• EXERCISE DETAILS:
Pictures stay out; print the rest of the listing below exactly as it stands.
[SOURCE MATERIAL — start]
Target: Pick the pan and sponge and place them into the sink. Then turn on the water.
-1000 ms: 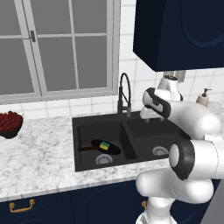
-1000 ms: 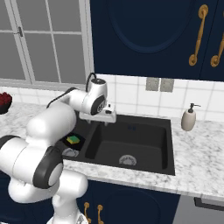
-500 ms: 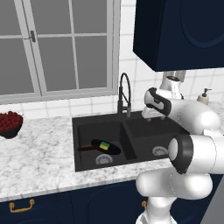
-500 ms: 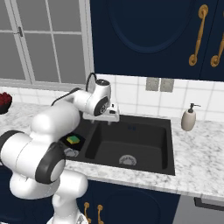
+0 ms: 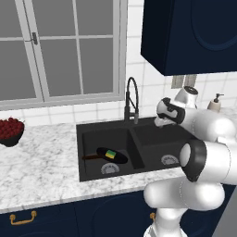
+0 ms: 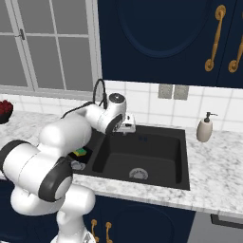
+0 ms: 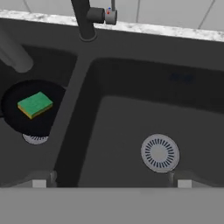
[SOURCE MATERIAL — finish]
• ANSWER FOR THIS EXERCISE:
Target: Pick the pan and sponge and place them into the sink. Then turn on the water.
-1000 ms: 
-1000 ms: 
-500 ms: 
-500 ms: 
+0 ms: 
+0 ms: 
+0 ms: 

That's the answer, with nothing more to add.